Input data>

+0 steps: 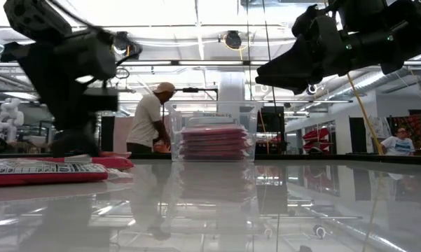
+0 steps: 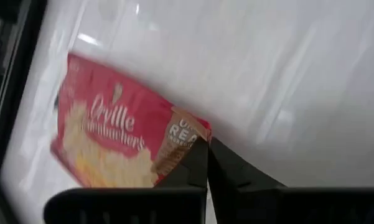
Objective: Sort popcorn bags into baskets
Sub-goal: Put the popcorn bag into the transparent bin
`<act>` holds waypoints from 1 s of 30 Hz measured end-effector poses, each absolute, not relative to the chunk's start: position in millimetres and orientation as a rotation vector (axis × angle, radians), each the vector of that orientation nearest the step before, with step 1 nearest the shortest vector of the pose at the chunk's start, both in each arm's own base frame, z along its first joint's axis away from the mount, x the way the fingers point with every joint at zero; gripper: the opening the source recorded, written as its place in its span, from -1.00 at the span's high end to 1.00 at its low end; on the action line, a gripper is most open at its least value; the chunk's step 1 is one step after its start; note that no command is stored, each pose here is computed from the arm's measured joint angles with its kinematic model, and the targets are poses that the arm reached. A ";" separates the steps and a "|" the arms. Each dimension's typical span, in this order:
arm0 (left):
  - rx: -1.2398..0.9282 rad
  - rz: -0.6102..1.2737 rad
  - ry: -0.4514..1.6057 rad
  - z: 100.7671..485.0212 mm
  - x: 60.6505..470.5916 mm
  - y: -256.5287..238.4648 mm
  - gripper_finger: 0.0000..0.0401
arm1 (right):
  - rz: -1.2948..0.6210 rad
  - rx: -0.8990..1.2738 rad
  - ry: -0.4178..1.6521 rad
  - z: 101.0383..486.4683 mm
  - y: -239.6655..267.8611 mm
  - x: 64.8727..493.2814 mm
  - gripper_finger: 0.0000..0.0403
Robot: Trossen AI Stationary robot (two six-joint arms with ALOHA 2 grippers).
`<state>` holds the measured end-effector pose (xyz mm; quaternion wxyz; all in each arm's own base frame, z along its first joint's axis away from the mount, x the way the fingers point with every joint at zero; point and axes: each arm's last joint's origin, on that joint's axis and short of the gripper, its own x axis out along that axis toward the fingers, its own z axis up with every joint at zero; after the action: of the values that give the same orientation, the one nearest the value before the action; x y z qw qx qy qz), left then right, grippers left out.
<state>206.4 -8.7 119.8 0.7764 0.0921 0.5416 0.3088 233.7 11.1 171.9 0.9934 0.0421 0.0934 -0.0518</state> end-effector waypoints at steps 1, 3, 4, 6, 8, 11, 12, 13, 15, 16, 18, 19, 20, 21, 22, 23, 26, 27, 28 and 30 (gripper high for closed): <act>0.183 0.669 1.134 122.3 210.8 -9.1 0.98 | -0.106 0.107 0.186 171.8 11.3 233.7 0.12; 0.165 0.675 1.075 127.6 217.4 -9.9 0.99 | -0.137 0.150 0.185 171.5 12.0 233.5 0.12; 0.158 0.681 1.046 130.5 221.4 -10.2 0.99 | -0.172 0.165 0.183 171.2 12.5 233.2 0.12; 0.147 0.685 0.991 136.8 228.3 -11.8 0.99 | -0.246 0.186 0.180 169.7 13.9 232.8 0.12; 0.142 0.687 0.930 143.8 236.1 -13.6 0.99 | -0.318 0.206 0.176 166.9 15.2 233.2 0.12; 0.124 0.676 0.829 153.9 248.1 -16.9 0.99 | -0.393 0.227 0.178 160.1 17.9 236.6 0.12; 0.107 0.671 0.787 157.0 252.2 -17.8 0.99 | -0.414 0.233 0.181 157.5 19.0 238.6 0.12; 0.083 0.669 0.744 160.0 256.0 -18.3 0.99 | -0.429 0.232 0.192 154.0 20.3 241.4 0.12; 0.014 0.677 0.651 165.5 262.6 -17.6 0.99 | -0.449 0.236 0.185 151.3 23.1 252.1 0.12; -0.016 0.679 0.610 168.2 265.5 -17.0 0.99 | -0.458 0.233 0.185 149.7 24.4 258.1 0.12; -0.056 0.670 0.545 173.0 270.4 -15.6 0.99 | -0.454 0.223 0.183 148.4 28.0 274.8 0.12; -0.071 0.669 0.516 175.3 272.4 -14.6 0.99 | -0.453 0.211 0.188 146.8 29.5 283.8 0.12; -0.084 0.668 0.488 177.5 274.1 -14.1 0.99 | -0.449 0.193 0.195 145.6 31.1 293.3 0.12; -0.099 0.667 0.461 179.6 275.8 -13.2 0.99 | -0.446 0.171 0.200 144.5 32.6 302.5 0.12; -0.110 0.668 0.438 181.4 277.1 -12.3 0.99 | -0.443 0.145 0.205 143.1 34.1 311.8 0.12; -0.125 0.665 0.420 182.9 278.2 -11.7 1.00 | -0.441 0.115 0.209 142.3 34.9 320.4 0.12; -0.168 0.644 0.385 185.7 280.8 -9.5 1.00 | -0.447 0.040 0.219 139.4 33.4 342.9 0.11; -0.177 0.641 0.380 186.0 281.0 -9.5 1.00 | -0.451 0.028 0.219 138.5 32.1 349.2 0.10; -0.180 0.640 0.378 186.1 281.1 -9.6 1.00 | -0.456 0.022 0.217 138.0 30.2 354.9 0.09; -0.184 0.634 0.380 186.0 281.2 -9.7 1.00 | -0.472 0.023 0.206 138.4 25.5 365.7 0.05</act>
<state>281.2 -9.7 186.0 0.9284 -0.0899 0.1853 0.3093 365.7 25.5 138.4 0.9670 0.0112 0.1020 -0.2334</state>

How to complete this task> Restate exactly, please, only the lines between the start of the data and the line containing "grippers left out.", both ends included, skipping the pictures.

Response>
+0 steps: 
+0 steps: 
Objective: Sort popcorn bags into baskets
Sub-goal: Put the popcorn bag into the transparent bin
`<act>` holds waypoints from 1 s of 30 Hz measured end-effector poses, each absolute, not relative to the chunk's start: position in millimetres and orientation as a rotation vector (axis × angle, radians), each the vector of that orientation nearest the step before, with step 1 nearest the shortest vector of the pose at the chunk's start, both in each arm's own base frame, z along its first joint's axis away from the mount, x the way the fingers point with every joint at zero; gripper: the opening the source recorded, written as its place in its span, from -1.00 at the span's high end to 1.00 at its low end; on the action line, a gripper is most open at its least value; the chunk's step 1 is one step after its start; note that no command is stored, each pose here is computed from the arm's measured joint angles with its kinematic model, and the targets are poses that the arm reached. A ";" separates the steps and a "|" the arms. Each dimension's typical span, in this order:
arm0 (left):
  - rx: -1.2398..0.9282 rad
  - rz: -0.6102..1.2737 rad
  - ry: -0.4514..1.6057 rad
  - z: 100.7671..485.0212 mm
  - x: 60.6505..470.5916 mm
  - y: -256.5287..238.4648 mm
  - gripper_finger: 0.0000..0.0401
arm1 (right):
  - rz: -1.2948..0.6210 rad
  - rx: -0.8990..1.2738 rad
  - ry: -0.4178..1.6521 rad
  - z: 101.0383..486.4683 mm
  - y: -239.6655..267.8611 mm
  - x: 64.8727..493.2814 mm
  - gripper_finger: 0.0000..0.0403
Robot: Trossen AI Stationary robot (two six-joint arms with ALOHA 2 grippers).
`<state>` holds the measured end-effector pose (xyz mm; quaternion wxyz; all in each arm's own base frame, z along its first joint's axis away from the mount, x the way the fingers point with every joint at zero; point and axes: each arm's last joint's origin, on that joint's axis and short of the gripper, its own x axis out along that axis toward the fingers, its own z axis up with every joint at zero; after the action: of the values that give the same orientation, the one nearest the value before the action; x y z qw qx qy qz), left then right, grippers left out.

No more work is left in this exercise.